Work order:
Search the listing below for the line containing "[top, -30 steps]". From there through the line containing "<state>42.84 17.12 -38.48", transcribe every line exactly, both ends included.

Exercise inputs:
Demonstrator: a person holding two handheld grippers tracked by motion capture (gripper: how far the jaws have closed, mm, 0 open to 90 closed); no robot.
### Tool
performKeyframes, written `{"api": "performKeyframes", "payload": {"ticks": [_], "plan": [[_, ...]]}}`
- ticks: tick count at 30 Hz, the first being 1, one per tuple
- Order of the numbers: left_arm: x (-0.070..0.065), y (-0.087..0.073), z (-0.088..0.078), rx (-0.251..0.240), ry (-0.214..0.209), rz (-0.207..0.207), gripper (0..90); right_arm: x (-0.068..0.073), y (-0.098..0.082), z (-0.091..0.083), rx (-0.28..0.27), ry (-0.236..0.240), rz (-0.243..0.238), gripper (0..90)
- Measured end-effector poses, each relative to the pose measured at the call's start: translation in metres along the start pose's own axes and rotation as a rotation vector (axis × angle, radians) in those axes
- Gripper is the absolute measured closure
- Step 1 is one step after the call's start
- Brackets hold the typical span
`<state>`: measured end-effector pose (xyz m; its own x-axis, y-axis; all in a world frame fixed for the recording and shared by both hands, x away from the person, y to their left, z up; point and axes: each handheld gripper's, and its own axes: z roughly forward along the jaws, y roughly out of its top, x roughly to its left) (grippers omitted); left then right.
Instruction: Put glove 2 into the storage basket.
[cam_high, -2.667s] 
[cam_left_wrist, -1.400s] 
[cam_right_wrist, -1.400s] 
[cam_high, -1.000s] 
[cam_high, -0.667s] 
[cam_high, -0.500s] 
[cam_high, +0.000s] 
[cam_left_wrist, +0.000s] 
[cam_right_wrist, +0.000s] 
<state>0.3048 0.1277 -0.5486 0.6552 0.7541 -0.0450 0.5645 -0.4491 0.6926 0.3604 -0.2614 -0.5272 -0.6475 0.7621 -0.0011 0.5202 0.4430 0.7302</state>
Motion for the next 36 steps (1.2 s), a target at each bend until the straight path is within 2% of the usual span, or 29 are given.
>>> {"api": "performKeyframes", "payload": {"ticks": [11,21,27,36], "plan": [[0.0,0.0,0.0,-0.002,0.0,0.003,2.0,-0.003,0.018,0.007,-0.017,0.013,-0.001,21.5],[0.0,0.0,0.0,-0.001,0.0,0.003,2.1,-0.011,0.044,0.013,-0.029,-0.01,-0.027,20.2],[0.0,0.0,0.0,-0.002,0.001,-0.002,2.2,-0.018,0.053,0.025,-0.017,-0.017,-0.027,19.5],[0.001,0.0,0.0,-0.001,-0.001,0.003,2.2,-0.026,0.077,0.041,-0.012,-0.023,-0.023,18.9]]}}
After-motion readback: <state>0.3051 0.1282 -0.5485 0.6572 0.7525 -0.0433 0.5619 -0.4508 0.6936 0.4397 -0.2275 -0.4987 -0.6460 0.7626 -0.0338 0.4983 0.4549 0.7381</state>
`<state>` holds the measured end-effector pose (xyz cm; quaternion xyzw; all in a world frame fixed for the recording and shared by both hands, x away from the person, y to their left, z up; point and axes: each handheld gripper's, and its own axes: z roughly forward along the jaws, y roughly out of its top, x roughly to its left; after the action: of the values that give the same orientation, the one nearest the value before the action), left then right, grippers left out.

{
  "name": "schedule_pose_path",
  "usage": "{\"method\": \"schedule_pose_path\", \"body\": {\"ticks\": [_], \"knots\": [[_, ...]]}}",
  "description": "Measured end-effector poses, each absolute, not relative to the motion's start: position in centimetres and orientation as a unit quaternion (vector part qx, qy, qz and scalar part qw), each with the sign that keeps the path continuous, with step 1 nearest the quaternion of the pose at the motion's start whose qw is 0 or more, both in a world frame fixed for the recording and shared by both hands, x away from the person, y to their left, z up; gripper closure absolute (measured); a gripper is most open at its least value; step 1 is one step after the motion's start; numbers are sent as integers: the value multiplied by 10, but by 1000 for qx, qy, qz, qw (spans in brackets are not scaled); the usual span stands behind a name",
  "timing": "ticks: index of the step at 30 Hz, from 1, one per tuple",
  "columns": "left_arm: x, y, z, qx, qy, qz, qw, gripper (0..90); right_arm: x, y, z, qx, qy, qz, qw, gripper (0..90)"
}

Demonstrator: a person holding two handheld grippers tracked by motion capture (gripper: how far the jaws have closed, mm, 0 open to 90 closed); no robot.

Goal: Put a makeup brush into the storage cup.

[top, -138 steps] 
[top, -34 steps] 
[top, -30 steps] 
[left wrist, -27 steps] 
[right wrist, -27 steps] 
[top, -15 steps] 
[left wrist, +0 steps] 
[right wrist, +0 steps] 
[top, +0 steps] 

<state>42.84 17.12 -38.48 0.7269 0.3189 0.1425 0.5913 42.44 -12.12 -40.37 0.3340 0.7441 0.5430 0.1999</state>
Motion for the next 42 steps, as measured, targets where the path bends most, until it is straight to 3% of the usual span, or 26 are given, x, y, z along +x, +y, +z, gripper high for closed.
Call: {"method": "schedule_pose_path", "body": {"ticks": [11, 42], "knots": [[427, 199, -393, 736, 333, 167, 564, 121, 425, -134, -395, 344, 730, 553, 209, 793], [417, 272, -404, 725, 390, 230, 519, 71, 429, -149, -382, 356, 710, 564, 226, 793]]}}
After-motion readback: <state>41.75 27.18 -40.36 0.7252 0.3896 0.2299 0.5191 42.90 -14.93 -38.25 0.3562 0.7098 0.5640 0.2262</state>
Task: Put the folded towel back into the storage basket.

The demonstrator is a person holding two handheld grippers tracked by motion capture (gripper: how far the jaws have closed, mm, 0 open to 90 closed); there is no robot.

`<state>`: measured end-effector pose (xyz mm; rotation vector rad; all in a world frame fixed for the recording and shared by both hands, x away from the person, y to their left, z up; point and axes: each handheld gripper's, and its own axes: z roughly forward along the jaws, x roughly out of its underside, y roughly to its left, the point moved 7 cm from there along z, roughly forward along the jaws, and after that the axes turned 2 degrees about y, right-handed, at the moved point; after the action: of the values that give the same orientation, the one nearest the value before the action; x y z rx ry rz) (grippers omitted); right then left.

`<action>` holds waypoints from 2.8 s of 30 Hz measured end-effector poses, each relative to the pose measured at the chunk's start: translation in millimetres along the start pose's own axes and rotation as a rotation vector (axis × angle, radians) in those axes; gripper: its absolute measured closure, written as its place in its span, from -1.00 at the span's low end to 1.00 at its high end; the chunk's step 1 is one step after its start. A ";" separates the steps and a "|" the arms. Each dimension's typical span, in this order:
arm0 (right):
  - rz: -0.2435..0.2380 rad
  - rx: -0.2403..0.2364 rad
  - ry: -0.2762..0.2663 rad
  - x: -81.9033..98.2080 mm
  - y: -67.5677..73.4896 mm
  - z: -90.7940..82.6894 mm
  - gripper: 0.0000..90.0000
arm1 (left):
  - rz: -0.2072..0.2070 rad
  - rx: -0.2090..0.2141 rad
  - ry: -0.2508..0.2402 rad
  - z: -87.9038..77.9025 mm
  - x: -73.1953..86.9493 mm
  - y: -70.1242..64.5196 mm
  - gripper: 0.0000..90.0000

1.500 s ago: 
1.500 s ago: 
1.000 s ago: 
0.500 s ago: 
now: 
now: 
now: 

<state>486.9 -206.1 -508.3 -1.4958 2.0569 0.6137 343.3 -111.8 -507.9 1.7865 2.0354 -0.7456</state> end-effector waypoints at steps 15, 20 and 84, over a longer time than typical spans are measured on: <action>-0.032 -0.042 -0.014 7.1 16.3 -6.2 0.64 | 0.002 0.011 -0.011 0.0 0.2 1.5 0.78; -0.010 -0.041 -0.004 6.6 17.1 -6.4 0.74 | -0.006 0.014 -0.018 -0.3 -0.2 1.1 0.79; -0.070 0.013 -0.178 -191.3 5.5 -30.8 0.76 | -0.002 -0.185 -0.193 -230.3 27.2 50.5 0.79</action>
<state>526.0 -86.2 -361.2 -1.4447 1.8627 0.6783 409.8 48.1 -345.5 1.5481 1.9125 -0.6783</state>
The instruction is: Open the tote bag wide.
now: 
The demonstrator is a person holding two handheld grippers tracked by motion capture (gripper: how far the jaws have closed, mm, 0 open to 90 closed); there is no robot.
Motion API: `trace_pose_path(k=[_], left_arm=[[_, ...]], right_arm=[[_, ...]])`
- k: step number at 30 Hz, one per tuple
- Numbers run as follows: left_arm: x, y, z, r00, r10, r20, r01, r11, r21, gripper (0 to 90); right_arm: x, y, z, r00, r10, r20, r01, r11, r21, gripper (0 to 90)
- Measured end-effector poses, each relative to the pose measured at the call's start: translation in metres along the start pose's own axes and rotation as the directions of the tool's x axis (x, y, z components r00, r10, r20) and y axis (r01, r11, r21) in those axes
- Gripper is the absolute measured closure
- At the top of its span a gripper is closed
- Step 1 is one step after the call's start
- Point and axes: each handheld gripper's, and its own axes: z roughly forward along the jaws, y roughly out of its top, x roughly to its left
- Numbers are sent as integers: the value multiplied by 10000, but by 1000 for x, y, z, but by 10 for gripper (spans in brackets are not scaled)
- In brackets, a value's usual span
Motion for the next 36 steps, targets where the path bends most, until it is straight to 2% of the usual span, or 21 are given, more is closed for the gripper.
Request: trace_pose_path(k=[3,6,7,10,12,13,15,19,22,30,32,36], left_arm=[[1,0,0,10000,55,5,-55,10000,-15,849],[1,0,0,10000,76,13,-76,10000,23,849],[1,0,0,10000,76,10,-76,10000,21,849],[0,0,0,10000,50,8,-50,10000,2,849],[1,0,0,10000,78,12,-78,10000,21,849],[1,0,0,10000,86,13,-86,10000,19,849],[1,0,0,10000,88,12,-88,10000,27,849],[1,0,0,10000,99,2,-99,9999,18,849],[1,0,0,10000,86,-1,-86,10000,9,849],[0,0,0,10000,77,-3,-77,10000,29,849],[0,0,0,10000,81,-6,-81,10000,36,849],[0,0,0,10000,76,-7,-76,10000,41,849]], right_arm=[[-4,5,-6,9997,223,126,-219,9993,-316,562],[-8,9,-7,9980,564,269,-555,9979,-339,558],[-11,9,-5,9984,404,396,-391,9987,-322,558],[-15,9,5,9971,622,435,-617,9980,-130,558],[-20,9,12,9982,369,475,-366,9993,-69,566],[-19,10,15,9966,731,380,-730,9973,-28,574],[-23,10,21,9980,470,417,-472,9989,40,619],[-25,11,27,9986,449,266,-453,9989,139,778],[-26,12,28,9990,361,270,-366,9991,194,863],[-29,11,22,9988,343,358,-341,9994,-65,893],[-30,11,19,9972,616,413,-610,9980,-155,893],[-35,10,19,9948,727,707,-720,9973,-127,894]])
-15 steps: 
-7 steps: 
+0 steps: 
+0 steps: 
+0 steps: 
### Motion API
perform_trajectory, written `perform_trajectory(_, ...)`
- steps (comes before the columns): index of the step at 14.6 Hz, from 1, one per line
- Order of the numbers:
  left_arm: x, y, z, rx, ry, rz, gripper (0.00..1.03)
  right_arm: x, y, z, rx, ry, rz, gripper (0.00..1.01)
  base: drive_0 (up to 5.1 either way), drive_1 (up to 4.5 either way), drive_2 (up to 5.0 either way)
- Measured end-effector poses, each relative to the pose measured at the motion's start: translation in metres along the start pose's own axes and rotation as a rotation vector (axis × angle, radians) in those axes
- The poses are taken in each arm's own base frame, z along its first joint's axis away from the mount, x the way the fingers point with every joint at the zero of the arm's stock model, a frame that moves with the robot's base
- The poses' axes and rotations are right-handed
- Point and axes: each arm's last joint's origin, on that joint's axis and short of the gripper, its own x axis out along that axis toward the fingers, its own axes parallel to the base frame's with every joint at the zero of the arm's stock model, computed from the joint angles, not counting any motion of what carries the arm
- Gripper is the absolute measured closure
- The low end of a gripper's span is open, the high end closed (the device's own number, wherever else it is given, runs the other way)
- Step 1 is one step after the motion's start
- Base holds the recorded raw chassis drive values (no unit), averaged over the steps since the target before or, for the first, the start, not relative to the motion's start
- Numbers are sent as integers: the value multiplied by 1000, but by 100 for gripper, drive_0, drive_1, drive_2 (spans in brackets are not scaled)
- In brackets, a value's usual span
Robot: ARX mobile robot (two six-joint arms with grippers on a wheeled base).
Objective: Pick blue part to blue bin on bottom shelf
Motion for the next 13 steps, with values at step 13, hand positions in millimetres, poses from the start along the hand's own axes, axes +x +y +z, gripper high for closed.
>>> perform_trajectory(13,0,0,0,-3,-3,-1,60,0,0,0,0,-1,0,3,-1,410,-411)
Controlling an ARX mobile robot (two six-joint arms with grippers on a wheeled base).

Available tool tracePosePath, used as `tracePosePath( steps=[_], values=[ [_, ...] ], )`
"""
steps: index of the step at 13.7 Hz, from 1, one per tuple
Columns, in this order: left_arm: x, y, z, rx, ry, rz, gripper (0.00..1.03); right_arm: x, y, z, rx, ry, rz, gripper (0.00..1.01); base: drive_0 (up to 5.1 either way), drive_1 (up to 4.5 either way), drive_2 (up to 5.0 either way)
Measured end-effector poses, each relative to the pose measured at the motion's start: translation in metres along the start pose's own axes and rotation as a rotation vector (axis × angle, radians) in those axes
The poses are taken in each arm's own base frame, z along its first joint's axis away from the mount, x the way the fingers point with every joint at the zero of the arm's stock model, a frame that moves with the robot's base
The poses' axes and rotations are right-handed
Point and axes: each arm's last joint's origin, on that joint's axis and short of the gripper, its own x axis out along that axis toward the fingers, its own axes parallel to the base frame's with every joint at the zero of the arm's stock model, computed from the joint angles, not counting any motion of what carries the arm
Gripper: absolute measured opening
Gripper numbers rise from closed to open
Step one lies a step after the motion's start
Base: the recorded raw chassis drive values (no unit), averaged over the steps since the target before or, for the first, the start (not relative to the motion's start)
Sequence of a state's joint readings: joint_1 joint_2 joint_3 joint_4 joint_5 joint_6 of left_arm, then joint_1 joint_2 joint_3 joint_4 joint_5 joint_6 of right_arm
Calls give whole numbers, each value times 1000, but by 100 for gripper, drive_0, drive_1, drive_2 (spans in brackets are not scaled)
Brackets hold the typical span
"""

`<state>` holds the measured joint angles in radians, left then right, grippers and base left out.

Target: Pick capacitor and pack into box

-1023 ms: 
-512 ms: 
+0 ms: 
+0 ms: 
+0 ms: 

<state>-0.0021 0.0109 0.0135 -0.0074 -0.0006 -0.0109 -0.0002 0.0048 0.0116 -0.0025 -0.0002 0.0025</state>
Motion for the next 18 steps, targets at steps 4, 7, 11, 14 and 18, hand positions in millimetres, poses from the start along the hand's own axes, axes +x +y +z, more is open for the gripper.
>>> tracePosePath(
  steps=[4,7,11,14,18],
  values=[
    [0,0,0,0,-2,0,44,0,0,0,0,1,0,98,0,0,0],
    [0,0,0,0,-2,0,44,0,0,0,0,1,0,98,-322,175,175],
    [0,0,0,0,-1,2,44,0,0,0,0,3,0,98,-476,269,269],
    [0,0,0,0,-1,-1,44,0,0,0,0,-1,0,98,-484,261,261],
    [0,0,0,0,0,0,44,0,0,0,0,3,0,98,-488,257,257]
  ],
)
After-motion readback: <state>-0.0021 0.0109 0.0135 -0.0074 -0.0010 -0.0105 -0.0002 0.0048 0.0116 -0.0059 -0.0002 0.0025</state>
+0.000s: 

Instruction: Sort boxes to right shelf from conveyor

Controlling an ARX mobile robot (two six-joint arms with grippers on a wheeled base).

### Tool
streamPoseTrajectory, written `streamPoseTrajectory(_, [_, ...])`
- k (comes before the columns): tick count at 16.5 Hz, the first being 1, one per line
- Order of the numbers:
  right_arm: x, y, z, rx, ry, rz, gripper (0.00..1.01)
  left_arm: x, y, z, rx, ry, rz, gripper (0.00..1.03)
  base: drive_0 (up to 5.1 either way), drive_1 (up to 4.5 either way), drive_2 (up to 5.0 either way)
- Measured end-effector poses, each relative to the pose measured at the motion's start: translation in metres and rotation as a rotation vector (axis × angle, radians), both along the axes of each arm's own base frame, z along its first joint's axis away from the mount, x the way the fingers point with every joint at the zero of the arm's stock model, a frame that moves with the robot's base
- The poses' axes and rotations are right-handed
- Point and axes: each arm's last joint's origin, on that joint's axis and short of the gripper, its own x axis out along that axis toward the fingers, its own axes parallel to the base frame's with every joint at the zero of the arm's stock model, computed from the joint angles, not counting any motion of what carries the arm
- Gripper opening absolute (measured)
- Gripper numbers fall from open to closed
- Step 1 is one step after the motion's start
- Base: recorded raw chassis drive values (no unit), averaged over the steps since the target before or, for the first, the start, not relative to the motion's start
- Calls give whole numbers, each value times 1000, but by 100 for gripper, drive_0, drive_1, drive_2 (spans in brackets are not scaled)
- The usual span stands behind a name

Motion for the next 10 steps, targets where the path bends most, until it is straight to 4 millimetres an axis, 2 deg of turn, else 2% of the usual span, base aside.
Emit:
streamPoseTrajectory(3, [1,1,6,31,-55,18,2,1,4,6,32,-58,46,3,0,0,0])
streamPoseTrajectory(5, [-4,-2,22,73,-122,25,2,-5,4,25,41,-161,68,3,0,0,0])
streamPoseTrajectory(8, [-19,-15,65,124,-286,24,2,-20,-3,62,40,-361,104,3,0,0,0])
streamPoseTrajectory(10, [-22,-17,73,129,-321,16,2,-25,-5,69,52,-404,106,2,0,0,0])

Output of the exercise:
[top, -30 steps] 
[left wrist, -27 steps] 
[right wrist, -27 steps] 
[top, -15 steps] 
[left wrist, +0 steps] 
[right wrist, +0 steps] 
[top, +0 steps] 

<state>42.84 17.12 -38.48 0.7269 0.3189 0.1425 0.5913 42.44 -12.12 -40.37 0.3340 0.7441 0.5430 0.1999</state>

As written, the answer is complete.